→ **About this exercise**:
Without the images, reproduce every entry exactly.

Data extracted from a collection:

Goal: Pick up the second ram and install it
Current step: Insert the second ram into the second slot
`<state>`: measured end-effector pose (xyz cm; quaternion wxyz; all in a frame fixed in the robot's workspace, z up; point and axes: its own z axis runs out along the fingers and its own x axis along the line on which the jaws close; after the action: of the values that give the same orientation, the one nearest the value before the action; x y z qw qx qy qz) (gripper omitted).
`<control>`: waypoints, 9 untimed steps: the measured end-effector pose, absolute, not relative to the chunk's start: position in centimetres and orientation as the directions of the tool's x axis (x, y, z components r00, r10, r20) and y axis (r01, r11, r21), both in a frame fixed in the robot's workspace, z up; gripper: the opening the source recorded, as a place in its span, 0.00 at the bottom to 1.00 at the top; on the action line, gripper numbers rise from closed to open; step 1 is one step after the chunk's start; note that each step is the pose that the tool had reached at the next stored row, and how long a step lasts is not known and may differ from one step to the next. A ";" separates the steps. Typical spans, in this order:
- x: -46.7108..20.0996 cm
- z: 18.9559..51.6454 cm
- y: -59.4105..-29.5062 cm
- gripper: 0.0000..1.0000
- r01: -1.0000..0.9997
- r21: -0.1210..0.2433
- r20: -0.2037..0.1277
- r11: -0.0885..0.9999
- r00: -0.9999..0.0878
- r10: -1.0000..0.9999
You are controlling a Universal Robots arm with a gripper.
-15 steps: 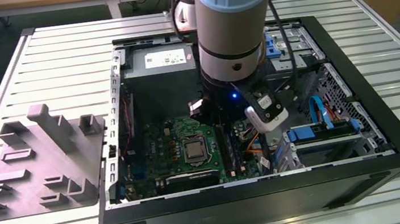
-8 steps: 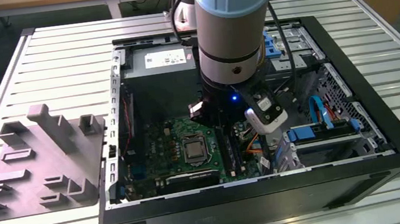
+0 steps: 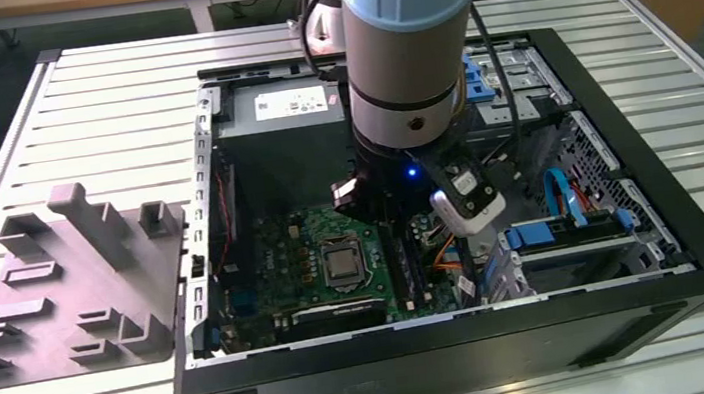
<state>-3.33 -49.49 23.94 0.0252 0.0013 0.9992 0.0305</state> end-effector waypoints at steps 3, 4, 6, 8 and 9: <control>-3.3 23.8 -49.5 0.12 0.022 0.062 -0.050 0.998 -0.998 0.025; -3.3 23.8 -49.5 0.12 0.027 0.064 -0.050 0.998 -0.998 0.030; -3.3 23.7 -49.5 0.12 0.033 0.068 -0.050 0.997 -0.998 0.036; -3.3 23.6 -49.5 0.12 0.033 0.070 -0.050 0.997 -0.998 0.037; -3.3 23.5 -49.5 0.12 0.033 0.070 -0.050 0.997 -0.998 0.037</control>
<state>-3.34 -49.47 23.54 0.0257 0.0176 0.9989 0.0347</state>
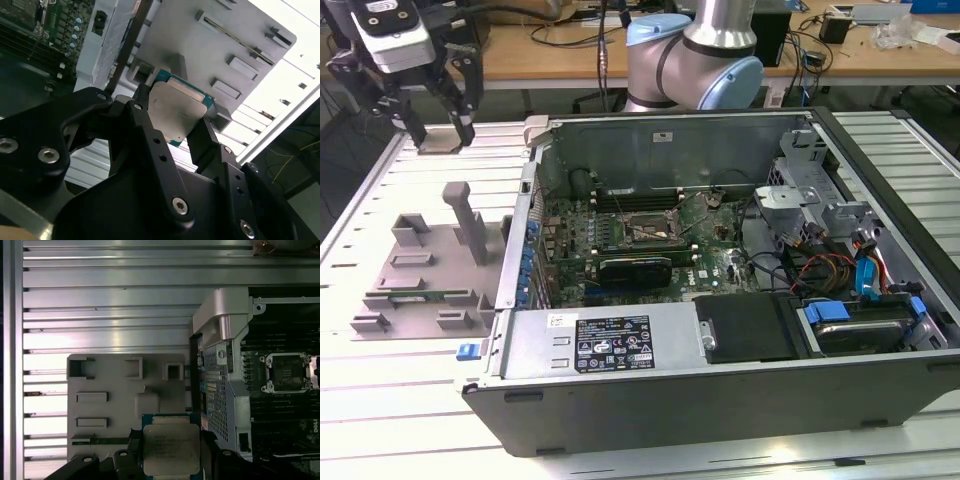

→ **Written answer**:
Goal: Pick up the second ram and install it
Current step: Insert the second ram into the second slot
`<state>`: measured end-effector pose (xyz cm; quaternion wxyz; all in a frame fixed in the robot's workspace, z up; point and axes: its own z axis runs out along the fingers and its own x axis along the line on which the jaws close; after the action: of the values that give the same orientation, the one nearest the value before the action; x y z qw qx qy qz) (gripper omitted).
`<control>`: waypoints, 9 untimed steps: the measured end-effector pose, absolute, not relative to the chunk's start: position in centimetres and orientation as the directions of the tool's x axis (x, y, z components r00, r10, r20) and y axis (r01, r11, r21), both in a frame fixed in the robot's workspace, z up; gripper: the opening the source recorded, as a place in its span, 0.00 at the bottom to 1.00 at the top; on the action line, gripper numbers rise from closed to open; step 1 is one step after the chunk's start; note that each step is the pose that the tool had reached at the next stored row, and how long a step lasts is not known and may differ from one step to the next. A ";" separates the steps. Typical spans, in this order:
- x: -46.7108..20.0996 cm
- z: 18.9559..51.6454 cm
- y: -59.4105..-29.5062 cm
- gripper: 0.0000..1.0000
- r01: -1.0000..0.9997
- r21: -0.1210..0.2433
- r20: -0.2037..0.1277
- r11: -0.0885..0.9999
- r00: -0.9999..0.0878
- r10: -1.0000..0.9999
You are controlling a Universal Robots arm with a gripper.
-15 steps: 
-8 steps: 
+0 steps: 
<state>-3.33 -49.49 23.94 0.0252 0.0013 0.9992 0.0305</state> end-effector waypoints at steps 3, 4, 6, 8 and 9: <control>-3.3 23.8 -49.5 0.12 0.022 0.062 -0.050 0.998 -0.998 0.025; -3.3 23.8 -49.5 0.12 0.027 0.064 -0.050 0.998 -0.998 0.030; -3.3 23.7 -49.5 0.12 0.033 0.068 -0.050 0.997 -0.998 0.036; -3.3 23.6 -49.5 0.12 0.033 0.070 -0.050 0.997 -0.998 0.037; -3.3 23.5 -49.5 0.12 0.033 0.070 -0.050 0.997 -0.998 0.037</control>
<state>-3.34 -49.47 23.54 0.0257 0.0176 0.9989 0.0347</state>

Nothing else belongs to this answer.